The Sharp Smart Microwave is sleek, works well, and can take 70+ commands from Alexa. This makes us wonder whether all devices need to jump on the voice command wagon as our homes get smarter. This isn’t the first time we’ve tested our cooking skills with connected countertop equipment, but it won’t be the last.
a silver lining
As for the microwave, it’s the Sharp model, well, fast. On the front of the microwave, the model SMC1449FS, is bathed in stainless steel, and the black push pad with white lettering and a blue start button adds to its appeal. This model would definitely feel at home in an updated modern kitchen.
Measuring 12 x 20.3 x 14.9 inches) and weighing 29.8 pounds, the microwave isn’t the largest we’ve encountered. But it is not the smallest either. The 1.4 cubic foot model takes up a fair amount of counter space, so keep that in mind if you don’t have a lot of space, but if you place it under a cabinet, there should still be plenty of room between the top of the microwave and a cupboard. bottom.
Alexa, make me some popcorn
Smart Microwave works with Alexa. This is different from the product that has Alexa inside. You can tell your Alexa device to tell the microwave to do something. And sometimes it really does. Sounds like a game of telephone, doesn’t it?
We are getting ahead of ourselves. Let’s start from the beginning. There are three ways to pair an Alexa device (like the Echo Dot) with a microwave: ZeroTouch (handles Wi-Fi), Barcode (scan it with your phone), or User Guided (manually add it to your Alexa app). Add in the following steps). No matter how you make the connection, Wi-Fi is essential, which is understandable. How will Alexa and the microwave communicate?
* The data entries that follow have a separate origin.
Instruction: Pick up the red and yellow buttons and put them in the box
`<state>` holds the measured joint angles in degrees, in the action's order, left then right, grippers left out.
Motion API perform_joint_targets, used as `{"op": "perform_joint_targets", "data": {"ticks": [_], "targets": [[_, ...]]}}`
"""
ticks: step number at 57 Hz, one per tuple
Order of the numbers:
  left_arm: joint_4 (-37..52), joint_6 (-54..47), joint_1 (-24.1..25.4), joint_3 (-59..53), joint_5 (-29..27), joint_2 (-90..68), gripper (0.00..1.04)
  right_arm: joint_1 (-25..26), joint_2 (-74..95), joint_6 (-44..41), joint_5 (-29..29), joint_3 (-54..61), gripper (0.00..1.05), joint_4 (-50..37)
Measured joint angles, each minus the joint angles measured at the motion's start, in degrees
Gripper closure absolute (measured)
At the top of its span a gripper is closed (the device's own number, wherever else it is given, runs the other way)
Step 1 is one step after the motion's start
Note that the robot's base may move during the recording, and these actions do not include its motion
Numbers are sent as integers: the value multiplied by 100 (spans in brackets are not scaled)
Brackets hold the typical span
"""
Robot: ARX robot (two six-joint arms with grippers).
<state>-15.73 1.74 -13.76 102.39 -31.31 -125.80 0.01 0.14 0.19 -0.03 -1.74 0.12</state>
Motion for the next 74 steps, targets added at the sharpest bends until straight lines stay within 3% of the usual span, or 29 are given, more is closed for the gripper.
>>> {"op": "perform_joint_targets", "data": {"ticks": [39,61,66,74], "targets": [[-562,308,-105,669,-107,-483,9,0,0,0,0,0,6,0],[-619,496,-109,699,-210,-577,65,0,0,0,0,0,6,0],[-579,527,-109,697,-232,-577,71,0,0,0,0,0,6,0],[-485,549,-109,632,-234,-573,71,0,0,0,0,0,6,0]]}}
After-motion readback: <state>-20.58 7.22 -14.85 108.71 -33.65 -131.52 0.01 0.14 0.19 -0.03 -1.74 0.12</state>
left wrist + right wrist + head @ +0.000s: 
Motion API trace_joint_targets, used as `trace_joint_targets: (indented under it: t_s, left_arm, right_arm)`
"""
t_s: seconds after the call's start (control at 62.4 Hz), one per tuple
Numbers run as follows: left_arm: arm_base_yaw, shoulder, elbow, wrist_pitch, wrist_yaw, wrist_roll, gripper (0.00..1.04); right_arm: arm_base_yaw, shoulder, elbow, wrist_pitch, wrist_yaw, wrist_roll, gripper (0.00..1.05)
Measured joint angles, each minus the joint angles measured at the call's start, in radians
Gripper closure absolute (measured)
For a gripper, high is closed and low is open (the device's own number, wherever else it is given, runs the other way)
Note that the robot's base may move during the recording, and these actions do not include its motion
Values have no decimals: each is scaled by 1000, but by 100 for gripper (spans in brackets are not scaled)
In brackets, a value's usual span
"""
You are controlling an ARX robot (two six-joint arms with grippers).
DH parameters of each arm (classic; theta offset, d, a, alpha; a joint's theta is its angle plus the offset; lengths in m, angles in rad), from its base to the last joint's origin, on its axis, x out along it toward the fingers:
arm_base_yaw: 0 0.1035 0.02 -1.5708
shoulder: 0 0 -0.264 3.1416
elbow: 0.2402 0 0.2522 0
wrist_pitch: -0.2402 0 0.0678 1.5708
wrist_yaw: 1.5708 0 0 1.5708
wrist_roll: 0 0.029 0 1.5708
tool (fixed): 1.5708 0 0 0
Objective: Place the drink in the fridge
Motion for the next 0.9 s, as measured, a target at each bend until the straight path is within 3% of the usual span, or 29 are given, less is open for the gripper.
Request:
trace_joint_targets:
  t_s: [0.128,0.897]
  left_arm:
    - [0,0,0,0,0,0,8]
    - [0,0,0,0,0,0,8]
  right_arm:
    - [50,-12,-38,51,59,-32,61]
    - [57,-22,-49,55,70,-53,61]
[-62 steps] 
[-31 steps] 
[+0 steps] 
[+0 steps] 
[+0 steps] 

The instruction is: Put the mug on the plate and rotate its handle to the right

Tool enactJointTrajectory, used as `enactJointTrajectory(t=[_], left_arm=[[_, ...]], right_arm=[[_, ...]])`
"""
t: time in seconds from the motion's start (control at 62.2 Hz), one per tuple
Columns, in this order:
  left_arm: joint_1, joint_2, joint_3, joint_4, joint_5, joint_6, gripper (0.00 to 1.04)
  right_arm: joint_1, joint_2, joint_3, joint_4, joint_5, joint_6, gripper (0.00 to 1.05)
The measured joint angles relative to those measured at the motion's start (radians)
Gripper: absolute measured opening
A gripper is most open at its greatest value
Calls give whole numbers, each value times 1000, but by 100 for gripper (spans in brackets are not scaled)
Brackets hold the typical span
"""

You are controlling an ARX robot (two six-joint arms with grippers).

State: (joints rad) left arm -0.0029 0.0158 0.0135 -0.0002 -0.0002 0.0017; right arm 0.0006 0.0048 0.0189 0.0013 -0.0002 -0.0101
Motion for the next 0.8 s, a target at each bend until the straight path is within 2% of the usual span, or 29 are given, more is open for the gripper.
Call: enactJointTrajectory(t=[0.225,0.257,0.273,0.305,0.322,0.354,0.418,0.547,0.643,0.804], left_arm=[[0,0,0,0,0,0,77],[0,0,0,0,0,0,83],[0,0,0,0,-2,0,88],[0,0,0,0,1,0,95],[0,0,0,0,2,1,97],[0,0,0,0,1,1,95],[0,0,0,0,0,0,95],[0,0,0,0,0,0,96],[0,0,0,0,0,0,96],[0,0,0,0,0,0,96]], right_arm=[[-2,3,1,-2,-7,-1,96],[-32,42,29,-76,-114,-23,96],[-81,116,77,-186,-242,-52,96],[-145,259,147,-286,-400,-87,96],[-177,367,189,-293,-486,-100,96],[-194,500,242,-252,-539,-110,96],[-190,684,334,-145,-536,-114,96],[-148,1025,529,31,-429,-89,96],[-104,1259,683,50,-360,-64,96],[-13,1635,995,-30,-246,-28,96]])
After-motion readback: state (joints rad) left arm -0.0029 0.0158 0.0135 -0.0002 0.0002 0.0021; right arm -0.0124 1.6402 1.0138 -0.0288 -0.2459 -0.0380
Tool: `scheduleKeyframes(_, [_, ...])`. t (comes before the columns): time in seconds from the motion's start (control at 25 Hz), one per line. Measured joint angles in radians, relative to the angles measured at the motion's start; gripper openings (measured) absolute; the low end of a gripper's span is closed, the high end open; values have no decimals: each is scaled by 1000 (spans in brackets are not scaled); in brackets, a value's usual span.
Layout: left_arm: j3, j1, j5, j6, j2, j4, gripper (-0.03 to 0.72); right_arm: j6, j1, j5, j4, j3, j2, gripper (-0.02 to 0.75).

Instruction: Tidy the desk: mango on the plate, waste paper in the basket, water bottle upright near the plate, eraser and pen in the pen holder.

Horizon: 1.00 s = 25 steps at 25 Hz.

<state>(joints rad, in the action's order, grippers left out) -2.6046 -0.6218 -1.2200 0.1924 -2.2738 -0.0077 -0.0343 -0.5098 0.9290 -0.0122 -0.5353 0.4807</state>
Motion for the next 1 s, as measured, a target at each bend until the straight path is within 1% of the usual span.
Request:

The chicken was not rubbery, parts of which were cooked.
We tried all three methods on multiple devices and found Wi-Fi to be easiest for those who already have an Alexa network. If you’re just getting started with Alexa, the bar code option works well. A note about Wi-Fi: Once you’ve connected the microwave to your Wi-Fi network, it will use that information to program the watch. For some reason, our internet is on East Coast time (it or it has to do with the internet provider), so the clock is ET. We tried to program the watch manually, and as long as Wi-Fi is connected, the clock defaults to ET.
You can give 70 set commands to the microwave (it does not respond to improvisation). Before you tell it to do anything, you actually have to put the food in the microwave, turn it off, and then ask it to execute a command. Voice commands are only useful when you’re doing the finishing touches on a dish and need to heat up some vegetables or something in the microwave, so everything will be hot when you serve it.
In our tests, performance using Alexa was hit-or-miss and disappointed us more than anything. We could probably get it to work half the time, and it didn’t matter where we were in the house. We tried standing right next to the microwave – sometimes it worked, sometimes it didn’t.
The good news is that the Sharp Microwave does everything else really well. We tested the 1,000-watt microwave for a few months and can report that it’s a solid unit. We especially like the defrost, potato, and popcorn settings—three options we normally hate to use for fear that they’ll ruin our meals.
We put the chicken breast on the carousel in the microwave to defrost, record the weight, and let the microwave do the rest. When we took it out after about nine minutes, the chicken was not rubbery, parts of it were cooked. After letting the chicken rest a few minutes, we were able to cook it with ease. We were equally pleased with the potato setting. In about eight minutes, a medium-sized spud came out with a very soft inside. We stuck it in the toaster oven for that crunchy crust, and we had a delicious potato that took about 15 minutes from start to finish.
Sharp teamed up with Orville Reidenbacher for the popcorn setting—and we were able to pop a perfect bag of popcorn. We bought a package of Orville Redenbacher’s popcorn, put a bag in the microwave, and hit the popcorn button once. Microwave turned the time on the digital numeric pad, it lasted about three minutes, and that was it. None of that was burned, and there were minimal kernels in the bottom of the bag. The funny thing is that the popcorn didn’t look like it was popping much.
The Sharp Smart Microwave does a little better with Alexa commands than the early Amazon Smart Oven. However, technology has not improved that much. Don’t let the “Works with Alexa” claim be a reason to buy this model.
Is there a better option?
There are some other microwaves that work with Alexa that are less expensive and smaller. If a microwave that works with Alexa is essential and you want a bigger, more powerful option, get it. However, if Alexa connectivity isn’t necessary, there are plenty of microwaves available that don’t cost as much.
How long will it last?
Microwaves should be between nine and 10 years old. Read our guide on appliance longevity to learn more.
The Sharp Smart Microwave SMC1449FS comes with a one year warranty for parts and labor. The warranty covers the magnetron tube for an additional four years. As with all warranties, it is important to properly care for a microwave.
should you buy it?
At about $170, the microwave costs more than that Models That Don’t Have Alexa Specialty. If you’re going to buy it based on its merits as a microwave, we say do it (or save some dough and get the SMC1442CS version). If you’re buying it for the Alexa feature, it’s not quite there yet.